# Speedo overlay



## woodcut (Sep 30, 2006)

Hi folks, do any of you good people have any idea if i can get a MPH overlay for my speedo which reads in Kilometers,Thanks Jeff......


----------



## 94055 (May 1, 2005)

Jeff, 
I am also interested, in fact google here I come.
Will post back if I find anything

Steve


----------



## dennisandandrea (May 1, 2005)

hi woodcut

Try this site http://www.superdials.com

They list most makes

Dennis


----------



## 94055 (May 1, 2005)

Was that quick enough?

Here

£47 OUCH

Steve


----------



## krull (Jul 22, 2006)

For motorbikes, you can get a tiny gearbox that changes the speedo drive speed from kph to mph. So your speed now dispays mph instead without messing about with overlays. This is mainly used for imported machines. Don't see why they can't be ued for m/h's. 

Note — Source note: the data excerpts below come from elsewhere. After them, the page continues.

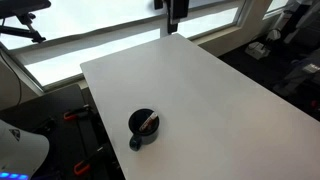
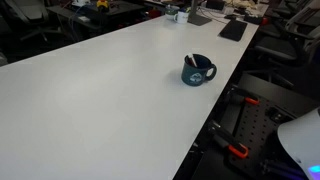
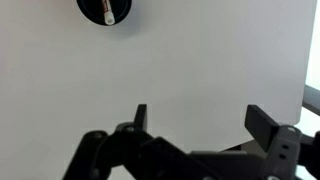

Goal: Remove the marker from the cup and put it on the table

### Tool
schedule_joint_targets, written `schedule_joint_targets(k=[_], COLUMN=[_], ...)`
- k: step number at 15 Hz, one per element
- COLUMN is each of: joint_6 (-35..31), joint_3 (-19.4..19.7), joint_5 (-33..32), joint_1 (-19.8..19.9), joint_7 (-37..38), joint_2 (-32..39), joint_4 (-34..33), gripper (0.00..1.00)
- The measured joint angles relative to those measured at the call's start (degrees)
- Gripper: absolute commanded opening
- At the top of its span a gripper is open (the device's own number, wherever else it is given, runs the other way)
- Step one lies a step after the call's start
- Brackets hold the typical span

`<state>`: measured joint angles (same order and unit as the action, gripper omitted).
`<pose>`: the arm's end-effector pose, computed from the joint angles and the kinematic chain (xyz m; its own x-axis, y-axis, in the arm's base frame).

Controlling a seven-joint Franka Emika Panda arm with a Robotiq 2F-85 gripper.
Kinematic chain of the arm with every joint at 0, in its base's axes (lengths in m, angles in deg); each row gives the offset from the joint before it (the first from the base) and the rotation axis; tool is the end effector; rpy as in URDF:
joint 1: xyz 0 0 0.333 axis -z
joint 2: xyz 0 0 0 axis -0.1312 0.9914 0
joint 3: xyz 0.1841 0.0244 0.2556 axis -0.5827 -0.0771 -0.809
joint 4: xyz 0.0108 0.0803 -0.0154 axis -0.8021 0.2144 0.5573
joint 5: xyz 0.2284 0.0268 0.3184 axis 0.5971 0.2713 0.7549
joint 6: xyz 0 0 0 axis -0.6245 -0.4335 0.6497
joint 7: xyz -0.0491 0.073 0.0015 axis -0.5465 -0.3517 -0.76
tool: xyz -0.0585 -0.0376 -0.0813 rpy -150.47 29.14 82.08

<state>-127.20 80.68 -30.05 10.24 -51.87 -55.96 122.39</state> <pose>0.4473 -0.0906 0.4817 0.9583 -0.2570 0.1249 -0.2291 -0.9523 -0.2017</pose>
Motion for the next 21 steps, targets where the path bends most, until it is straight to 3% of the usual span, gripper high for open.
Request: schedule_joint_targets(k=[7, 12, 17, 21], joint_6=[-0.67, -8.97, -21.75, -20.10], joint_3=[-0.63, -2.22, -1.85, -1.74], joint_5=[-0.19, -0.41, -0.41, -0.64], joint_1=[0.21, 0.23, 0.86, 2.21], joint_7=[-0.01, -0.24, -0.43, -0.29], joint_2=[-0.01, 0.17, 2.87, 5.41], joint_4=[0.03, 4.62, 13.27, 16.25], gripper=[1.00, 1.00, 1.00, 1.00])
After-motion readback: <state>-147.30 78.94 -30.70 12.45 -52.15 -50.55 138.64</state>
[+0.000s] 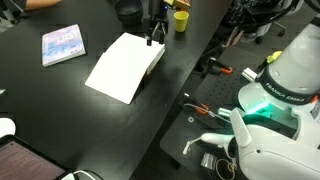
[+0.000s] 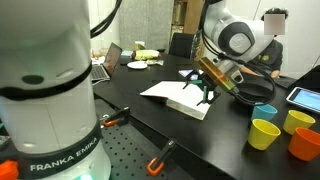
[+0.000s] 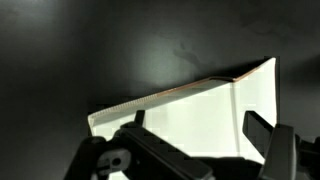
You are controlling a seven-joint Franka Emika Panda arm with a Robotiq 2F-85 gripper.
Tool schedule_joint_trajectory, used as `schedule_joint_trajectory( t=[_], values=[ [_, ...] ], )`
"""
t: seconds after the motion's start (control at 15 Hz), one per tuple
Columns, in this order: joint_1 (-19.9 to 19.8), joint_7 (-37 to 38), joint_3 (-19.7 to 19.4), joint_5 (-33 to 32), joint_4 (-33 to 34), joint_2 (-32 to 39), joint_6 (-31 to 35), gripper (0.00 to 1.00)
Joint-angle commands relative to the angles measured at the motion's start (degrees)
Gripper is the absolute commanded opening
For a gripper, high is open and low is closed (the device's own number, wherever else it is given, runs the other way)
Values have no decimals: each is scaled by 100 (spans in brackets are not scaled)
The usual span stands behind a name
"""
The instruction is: Open the book, then flip to the middle
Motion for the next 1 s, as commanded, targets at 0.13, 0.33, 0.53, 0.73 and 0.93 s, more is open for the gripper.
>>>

Plenty are advertised in the back of Motorcycle News

The screw onto the back of the speedo and your cable the screws into it.


----------



## woodcut (Sep 30, 2006)

*spedo*

Thanks Steve Dennis and Krull, will chech them out ta Jeff


----------



## gaspode (May 9, 2005)

Hi Jeff

What's your base vehicle? I've got a Ford one but not a Fiat. Sold a Fiat one a few weeks ago for £25. :roll: :roll: 
There should be someone on here with one from a clock they've swopped, also keep a watch on Ebay, speedos come up fairly frequently. £47.00 is a silly price, I've never paid more than £25 for a complete speedo head, you just need to keep an eye out and be patient.


----------



## 94055 (May 1, 2005)

Ken,
Are you talking about the whole unit?

Steve


----------



## 88781 (May 9, 2005)

They were on the shelf at Brownhills accessory shop on Sunday! :wink: similar price £48


----------



## 94055 (May 1, 2005)

MandyandDave said:


> They were on the shelf at Brownhills accessory shop on Sunday! :wink: similar price £48


 8O 8O

In that case they can stay on the shelf. I will mark it in some way :lol: :lol:

Steve


----------



## gaspode (May 9, 2005)

stevercar said:


> Ken,
> Are you talking about the whole unit?
> 
> Steve


Hi Steve

Yes, full unit, just swop the overlay if you want (buy duff speedo and swop overlay onto your good one - easy.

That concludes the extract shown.